Seni öyle seviyorum ki Ömrüm, bazan yokluğunda nefes alamadığım oluyor. Hayat artık benim için (S.Ö) ve( S.S) sevginden önce ve sevginden sonra Hayatımda karanlık bir çağın kapanıp sevda çağının başlaması gibi artık Sevda çağındayım sevdamlayım.

Bir gün olurda sevdam, sevgimden vazgeçmen gerekirse ya da sıkılırsa yüreğin sevgimden ne olur bu satırlarımı bir kez daha oku. Her kelimesinde sevdam olan her kelimesinde sevgimi sunduğum bu satırları tekrar oku. Oku ve deniz ve gökyüzünün birleştiği ufuk çizgisini hatırla iki mavinin birleştiği o mavi çizgiyi benim rotam o mavi çizgi. Yüreğimin gemisi tüm motorları çalışmış var kuvvetiyle o rotaya hareket ediyor.

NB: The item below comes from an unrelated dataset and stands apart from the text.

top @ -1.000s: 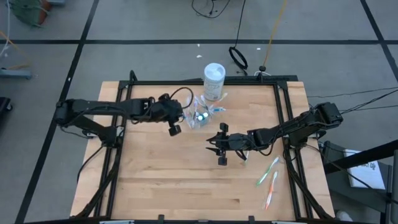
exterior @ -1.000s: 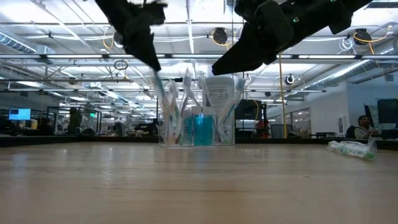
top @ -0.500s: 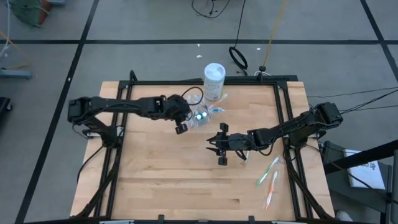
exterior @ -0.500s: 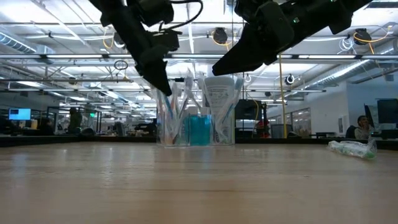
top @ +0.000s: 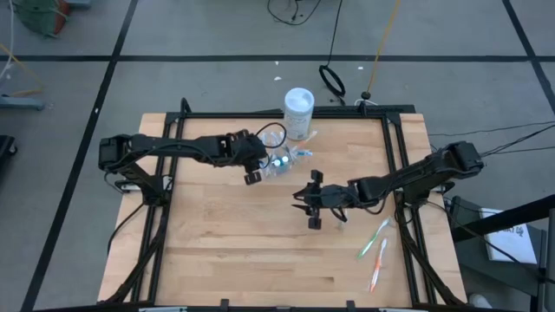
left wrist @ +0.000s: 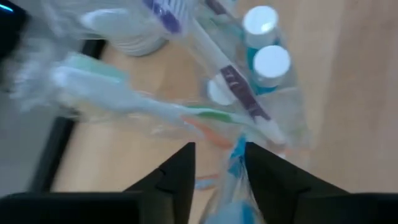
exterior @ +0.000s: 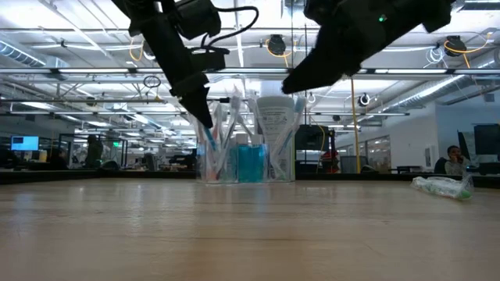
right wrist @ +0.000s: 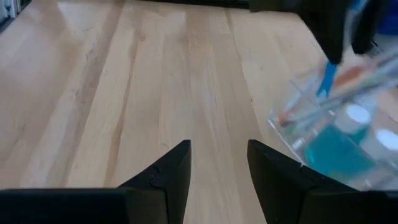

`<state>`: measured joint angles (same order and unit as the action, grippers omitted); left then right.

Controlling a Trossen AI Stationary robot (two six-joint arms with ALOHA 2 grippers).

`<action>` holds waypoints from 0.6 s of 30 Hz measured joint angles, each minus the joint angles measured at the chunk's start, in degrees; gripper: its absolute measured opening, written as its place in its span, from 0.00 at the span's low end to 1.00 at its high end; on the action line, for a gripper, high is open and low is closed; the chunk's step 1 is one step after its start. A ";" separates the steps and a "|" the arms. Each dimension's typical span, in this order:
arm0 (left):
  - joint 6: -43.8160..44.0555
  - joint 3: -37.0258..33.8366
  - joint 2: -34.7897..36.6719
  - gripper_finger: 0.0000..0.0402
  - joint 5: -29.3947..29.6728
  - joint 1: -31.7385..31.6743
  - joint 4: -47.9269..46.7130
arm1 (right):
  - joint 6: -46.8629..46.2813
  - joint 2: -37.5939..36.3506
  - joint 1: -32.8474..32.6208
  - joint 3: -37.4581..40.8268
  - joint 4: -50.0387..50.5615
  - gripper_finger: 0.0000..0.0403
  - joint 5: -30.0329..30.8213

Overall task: Pick & Place toothbrushing station
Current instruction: Put the blue toothbrush into the transparent organizer, then put the green toothbrush into the transparent organizer

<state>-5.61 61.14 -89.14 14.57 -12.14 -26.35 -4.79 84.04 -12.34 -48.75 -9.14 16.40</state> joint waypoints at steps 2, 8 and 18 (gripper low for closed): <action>-1.74 -0.06 0.73 0.40 3.35 0.55 -0.36 | -3.02 -3.23 -0.02 -0.07 6.78 0.38 -0.07; -3.51 -0.06 3.82 0.48 6.09 3.19 -0.40 | -28.05 -12.41 -0.63 -0.04 33.26 0.38 -0.11; -4.38 -0.06 10.37 0.50 7.88 7.39 -0.32 | -57.39 -16.65 -1.95 9.56 45.06 0.38 2.65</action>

Şimdi bitiriyorum sözlerimi yavaş yavaş sen acılarla dolu hayatıma giren güzel varlık, sen ömrüm, sen varım, yoğum, servetim , büyük ikramiyem :) Hayatımda kattığın güzellikler için hayatımda sevda çağını başlattığın için, Güneşinle karanlıklarıma aydınlık olduğun için, gözümün senden başkasını görmemesini sağladığın için, her gece rüyama girdiğin ve beni yalnız bırakmadığın için, Yüzündeki gülümsemenin sadece bana ait olduğu, o bakışların sadece bana ait olduğu için, Beni her an düşündüğün ve seni her an düşündüğüm için ……. Yazabildiğim yazamadığım her sebep için Sevdam senin için sevgin için Çok teşekkür ederim.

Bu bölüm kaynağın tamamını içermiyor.